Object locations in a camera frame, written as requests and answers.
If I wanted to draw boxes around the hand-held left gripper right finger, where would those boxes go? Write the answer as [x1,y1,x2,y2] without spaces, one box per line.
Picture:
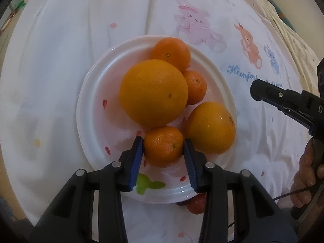
[183,138,299,243]

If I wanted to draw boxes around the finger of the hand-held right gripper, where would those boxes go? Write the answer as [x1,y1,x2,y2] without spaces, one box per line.
[250,79,305,115]

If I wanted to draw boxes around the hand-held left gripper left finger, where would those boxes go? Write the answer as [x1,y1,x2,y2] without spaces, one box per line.
[30,136,144,243]

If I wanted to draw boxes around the medium orange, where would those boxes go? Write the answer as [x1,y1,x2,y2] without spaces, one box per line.
[184,102,236,155]

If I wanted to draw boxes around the pink seed-patterned bowl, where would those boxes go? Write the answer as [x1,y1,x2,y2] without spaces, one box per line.
[76,35,238,204]

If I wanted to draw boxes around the large round orange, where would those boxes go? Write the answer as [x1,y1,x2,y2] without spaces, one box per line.
[119,59,189,128]

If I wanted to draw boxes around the small mandarin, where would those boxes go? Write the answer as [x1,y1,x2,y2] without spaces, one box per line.
[182,70,208,106]

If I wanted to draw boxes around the person's right hand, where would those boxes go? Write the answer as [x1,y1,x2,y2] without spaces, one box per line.
[291,139,324,208]

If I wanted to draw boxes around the red cherry tomato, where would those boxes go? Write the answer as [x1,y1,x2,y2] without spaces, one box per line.
[186,193,207,215]

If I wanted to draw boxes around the teal pillow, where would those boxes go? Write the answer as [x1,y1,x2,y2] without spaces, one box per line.
[258,0,297,32]

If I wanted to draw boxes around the white printed blanket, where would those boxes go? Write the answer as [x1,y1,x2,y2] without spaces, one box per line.
[0,0,319,243]

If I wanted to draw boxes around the black cable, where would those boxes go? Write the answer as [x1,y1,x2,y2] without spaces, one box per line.
[272,185,314,201]

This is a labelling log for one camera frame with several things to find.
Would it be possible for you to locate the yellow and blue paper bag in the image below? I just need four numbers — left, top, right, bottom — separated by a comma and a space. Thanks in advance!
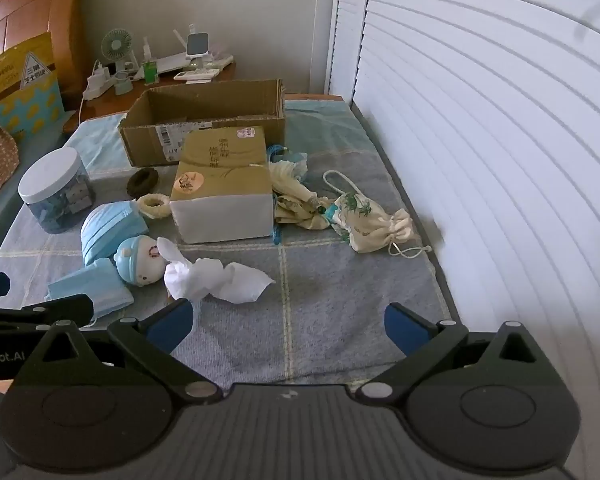
0, 31, 66, 136

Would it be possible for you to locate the blue face mask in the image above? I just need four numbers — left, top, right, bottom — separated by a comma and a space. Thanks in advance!
45, 258, 135, 321
80, 200, 150, 267

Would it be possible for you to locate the cardboard box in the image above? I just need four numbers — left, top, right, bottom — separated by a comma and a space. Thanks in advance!
117, 79, 287, 168

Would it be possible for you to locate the cream scrunchie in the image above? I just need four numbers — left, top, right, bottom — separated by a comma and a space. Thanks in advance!
136, 194, 172, 220

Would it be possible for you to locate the white power strip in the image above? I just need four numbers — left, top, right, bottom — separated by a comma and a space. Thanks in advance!
82, 60, 113, 101

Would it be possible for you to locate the blue white ball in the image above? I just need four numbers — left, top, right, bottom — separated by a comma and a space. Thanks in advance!
112, 235, 167, 287

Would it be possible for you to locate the mint desk fan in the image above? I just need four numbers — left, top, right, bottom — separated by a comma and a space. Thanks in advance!
100, 29, 135, 96

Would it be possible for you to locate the wooden nightstand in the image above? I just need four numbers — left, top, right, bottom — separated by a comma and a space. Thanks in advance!
62, 60, 238, 133

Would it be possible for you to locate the floral drawstring pouch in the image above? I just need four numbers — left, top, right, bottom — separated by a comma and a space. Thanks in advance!
322, 170, 433, 261

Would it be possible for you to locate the gold tissue pack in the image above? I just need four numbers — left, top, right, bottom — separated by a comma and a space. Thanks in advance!
170, 126, 276, 245

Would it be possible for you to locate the narrow white louvered door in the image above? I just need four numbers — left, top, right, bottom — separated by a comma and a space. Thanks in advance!
325, 0, 372, 106

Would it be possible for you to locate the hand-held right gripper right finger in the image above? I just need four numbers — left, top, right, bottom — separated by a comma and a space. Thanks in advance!
352, 302, 556, 404

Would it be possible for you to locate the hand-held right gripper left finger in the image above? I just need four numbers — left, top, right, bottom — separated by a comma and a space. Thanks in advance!
29, 299, 225, 404

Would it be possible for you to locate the clear jar with white lid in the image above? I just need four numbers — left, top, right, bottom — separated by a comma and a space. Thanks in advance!
18, 148, 97, 235

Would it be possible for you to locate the wooden headboard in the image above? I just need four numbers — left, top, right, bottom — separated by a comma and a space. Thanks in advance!
0, 0, 93, 111

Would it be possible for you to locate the wide white louvered door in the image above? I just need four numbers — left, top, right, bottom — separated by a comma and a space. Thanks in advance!
350, 0, 600, 411

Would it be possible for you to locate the white router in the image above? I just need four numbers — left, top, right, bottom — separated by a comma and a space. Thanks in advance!
155, 22, 233, 78

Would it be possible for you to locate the brown scrunchie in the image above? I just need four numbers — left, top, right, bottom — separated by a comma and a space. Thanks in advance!
127, 169, 165, 197

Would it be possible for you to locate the white tissue paper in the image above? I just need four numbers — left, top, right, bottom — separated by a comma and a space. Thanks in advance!
157, 236, 277, 306

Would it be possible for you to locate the green bottle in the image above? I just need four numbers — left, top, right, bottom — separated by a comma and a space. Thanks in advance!
140, 42, 160, 85

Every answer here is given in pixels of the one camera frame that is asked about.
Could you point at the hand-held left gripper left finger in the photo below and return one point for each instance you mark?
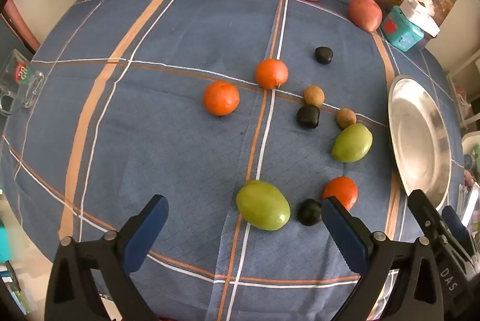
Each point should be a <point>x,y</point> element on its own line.
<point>144,231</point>

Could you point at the reddish curved bar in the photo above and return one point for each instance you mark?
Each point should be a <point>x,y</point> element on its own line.
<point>20,28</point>

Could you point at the glass mug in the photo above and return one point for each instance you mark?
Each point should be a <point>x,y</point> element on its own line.
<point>22,80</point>

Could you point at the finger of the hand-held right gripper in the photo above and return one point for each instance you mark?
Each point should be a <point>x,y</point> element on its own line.
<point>455,227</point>
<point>423,210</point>

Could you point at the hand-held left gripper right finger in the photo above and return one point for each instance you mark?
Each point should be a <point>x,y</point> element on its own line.
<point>343,231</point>

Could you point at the orange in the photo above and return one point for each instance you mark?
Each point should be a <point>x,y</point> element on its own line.
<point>272,74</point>
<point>221,98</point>
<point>341,189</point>

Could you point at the white shelf unit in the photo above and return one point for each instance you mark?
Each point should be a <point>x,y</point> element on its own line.
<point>463,88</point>

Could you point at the green mango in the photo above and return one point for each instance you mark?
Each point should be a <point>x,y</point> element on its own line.
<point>352,142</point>
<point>263,204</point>

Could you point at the brown kiwi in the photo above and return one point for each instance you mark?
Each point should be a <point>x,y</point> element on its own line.
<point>345,118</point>

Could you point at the round steel plate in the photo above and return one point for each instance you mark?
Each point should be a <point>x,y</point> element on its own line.
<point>420,141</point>

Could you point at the teal box with red label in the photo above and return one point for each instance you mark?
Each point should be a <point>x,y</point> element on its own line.
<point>403,35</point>

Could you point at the blue plaid tablecloth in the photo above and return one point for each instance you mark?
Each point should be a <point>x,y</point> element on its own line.
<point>168,156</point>

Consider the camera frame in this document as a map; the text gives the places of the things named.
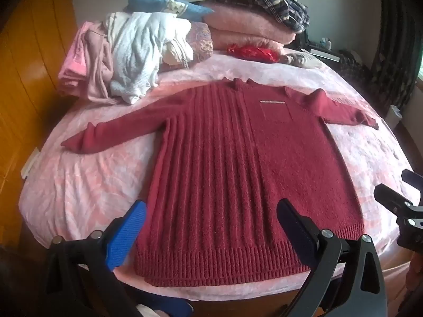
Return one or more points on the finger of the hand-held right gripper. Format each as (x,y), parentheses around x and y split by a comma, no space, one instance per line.
(391,199)
(413,178)

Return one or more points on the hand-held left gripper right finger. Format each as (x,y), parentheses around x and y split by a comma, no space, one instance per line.
(299,234)

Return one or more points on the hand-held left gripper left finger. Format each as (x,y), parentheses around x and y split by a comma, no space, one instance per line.
(127,234)

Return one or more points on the dark red knitted sweater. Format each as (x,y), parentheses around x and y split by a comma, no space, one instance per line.
(231,171)

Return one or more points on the person's right forearm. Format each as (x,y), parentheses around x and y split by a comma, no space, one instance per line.
(416,274)

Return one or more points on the white waste bin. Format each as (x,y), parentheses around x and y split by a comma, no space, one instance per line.
(393,117)

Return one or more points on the bed with pink sheet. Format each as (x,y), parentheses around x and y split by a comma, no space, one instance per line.
(82,188)

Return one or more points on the blue slipper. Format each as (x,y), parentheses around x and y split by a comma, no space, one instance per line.
(175,307)

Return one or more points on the white mattress label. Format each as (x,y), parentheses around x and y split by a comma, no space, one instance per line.
(30,162)

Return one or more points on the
━━━━━━━━━━━━━━━━━━━━━━━━━━━━━━
* _Task brief_
Return only the number of lines in the preceding records that contain the string "things".

* _Answer to this problem_
2